PERINATAL LOSS IN THE AA COMMUNITY AND THE ROADMAP TO HEALING A LEGACY OF LOSS: TERRI MAJOR KINCADE, MD AND KILEY HANISH, OTD, OTR/L
Unless we are familiar with the route from previous experience, trips require roadmaps, now usually offered to us via satellite on our smart devices or in our cars. The roadmap presented by Drs. Major Kincade and Hanish serves a valuable purpose in our responses to African American families and their pain after childbearing losses. Their three-pronged approach--synopsis of the problem, the real story, and solutions--taken together form the map's elements, necessary for clarity in traveling what may be a brand-new path. Examples include how policies are worded and enacted, how staffing is assigned, and how systemic bias can be identified.

PERINATAL MOOD AND ANXIETY DISORDERS: AN OVERVIEW: BIRDIE GUNYON MEYER, RN, MA, PMH-C
This preconference session will cover the many faces of Perinatal Mood and Anxiety Disorders (PMADs), signs and symptoms, and risk factors. Prevalence, screening tools and assessment, treatment options, and resources will also be discussed.

SUPPORT THROUGH COMMUNITY: A PERINATAL & INFANT LOSS SUPPORT MEETING WORKSHOP: CAROL MCMURRICH, EDM AND VICKI CULLING, BA, MA, PHD
In this highly interactive workshop, participants will explore different styles of support groups and break down the different practical components of successful support meetings, including in-person and virtual. Participants will be introduced to and try themselves the elements that make up successful support meetings such as strong, safe introductions; clear, trauma-informed guidelines; handling challenges during discussion; and closing the meeting in a way that promotes continuing communication and community. After experimenting with different methods, participants will reflect on the different styles and approaches to support meeting facilitation and envision models that would best work within their own communities.

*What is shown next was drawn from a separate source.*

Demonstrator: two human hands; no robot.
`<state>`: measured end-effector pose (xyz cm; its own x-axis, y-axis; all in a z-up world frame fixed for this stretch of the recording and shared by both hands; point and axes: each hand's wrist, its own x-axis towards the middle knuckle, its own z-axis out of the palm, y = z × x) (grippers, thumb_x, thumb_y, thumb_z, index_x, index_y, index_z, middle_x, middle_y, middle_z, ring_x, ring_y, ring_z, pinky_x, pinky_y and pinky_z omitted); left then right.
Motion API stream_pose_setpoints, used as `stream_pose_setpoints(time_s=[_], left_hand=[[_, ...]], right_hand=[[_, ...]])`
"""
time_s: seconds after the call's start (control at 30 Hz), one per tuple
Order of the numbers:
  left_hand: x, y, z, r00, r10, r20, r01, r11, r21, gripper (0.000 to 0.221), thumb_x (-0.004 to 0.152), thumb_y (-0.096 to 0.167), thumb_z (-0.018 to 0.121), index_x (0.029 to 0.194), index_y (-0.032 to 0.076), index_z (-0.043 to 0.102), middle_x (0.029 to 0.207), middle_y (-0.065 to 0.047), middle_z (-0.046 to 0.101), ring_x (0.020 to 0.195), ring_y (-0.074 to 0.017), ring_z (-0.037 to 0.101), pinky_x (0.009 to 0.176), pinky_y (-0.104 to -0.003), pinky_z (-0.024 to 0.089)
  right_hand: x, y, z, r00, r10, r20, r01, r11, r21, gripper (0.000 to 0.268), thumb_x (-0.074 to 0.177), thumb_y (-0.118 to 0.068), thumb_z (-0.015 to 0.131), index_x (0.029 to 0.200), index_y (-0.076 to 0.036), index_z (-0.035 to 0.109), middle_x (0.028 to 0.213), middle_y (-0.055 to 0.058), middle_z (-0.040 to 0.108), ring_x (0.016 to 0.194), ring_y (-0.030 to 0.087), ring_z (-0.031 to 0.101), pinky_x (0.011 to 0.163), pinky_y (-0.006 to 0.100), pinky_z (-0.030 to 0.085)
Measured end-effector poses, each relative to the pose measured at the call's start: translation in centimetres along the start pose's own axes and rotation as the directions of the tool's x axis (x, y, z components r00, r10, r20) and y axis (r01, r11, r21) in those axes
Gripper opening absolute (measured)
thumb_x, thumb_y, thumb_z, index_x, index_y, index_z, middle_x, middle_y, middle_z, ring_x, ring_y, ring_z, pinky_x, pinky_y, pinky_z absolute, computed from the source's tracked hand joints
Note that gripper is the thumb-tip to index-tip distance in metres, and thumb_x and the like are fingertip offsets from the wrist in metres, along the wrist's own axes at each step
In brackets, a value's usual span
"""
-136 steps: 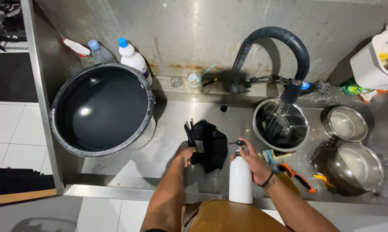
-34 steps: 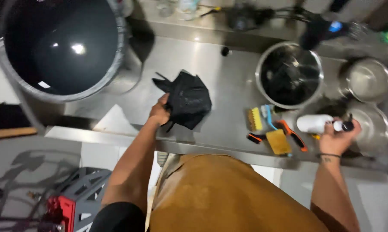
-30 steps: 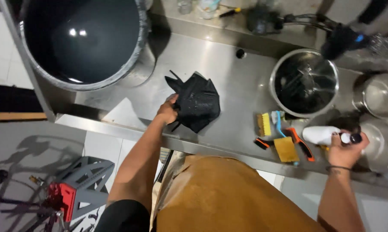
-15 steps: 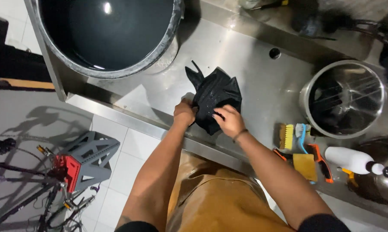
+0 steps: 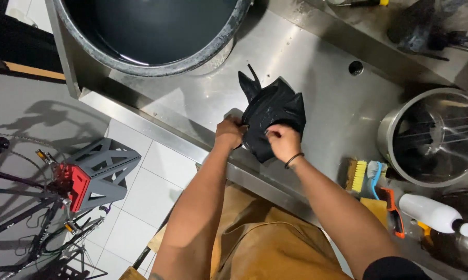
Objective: Cleaning a black mesh cap in a sink using a spray bottle, sponge, and brush.
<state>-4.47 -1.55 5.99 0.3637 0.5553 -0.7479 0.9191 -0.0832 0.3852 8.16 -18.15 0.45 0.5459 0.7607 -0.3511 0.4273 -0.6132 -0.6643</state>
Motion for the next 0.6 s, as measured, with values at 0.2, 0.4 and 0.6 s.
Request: stream_pose_setpoints(time_s=[0.2,0.4,0.6], left_hand=[[-1.1,0.9,-0.7,1.0,-0.01,0.002,0.01,0.999,0.034,0.039,0.089,0.017,0.073,0.12,-0.007,0.068,0.106,-0.025,0.072,0.105,-0.0389,0.072,0.084,-0.043,0.064],[-1.1,1.1,-0.7,0.999,-0.01,0.041,0.005,0.993,0.117,0.042,0.091,0.021,0.072,0.121,-0.008,0.067,0.11,-0.026,0.071,0.108,-0.0375,0.071,0.084,-0.041,0.064],[0.6,-1.0,0.3,0.999,-0.007,0.052,0.008,1.0,-0.017,0.051,0.092,0.024,0.072,0.135,-0.001,0.061,0.118,-0.025,0.069,0.114,-0.0407,0.068,0.09,-0.046,0.061]], right_hand=[[1.6,-1.1,1.2,0.985,0.153,-0.081,-0.14,0.979,0.149,0.017,0.085,-0.029,0.077,0.101,-0.024,0.082,0.101,0.004,0.077,0.103,0.027,0.072,0.087,0.038,0.06],[2.5,-1.9,4.1,0.948,0.312,-0.058,-0.316,0.945,-0.09,0.02,0.09,-0.037,0.069,0.104,-0.029,0.08,0.103,0.001,0.075,0.105,0.027,0.073,0.094,0.043,0.059],[3.3,-1.2,3.5,0.962,0.273,-0.006,-0.271,0.953,-0.136,0.022,0.088,-0.03,0.067,0.106,-0.023,0.077,0.102,0.003,0.074,0.105,0.03,0.073,0.095,0.045,0.059]])
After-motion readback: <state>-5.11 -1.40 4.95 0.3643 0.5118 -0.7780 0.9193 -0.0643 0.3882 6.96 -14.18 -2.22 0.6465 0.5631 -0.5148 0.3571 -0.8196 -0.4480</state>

MINDFUL JOURNEYS: AN INNOVATIVE APPROACH TO HEALING FOR MOTHERS/PARENTS EXPERIENCING PERINATAL LOSS: DAVID M. STEINHORN, MD AND JANA DIN, BA
This session will introduce the attendee to concepts of mindfulness and explain how a mindful state, in contrast to a state of emotional upheaval, can contribute to reconciling grief and achieving personal growth. The process of journeying to a quiet, mindful, internal place for self-reflection will be discussed as an introduction to transpersonal psychology. Tools for moving into a transpersonal space will be offered, including an experience of gentle drumming as a non-verbal way to achieve mindfulness.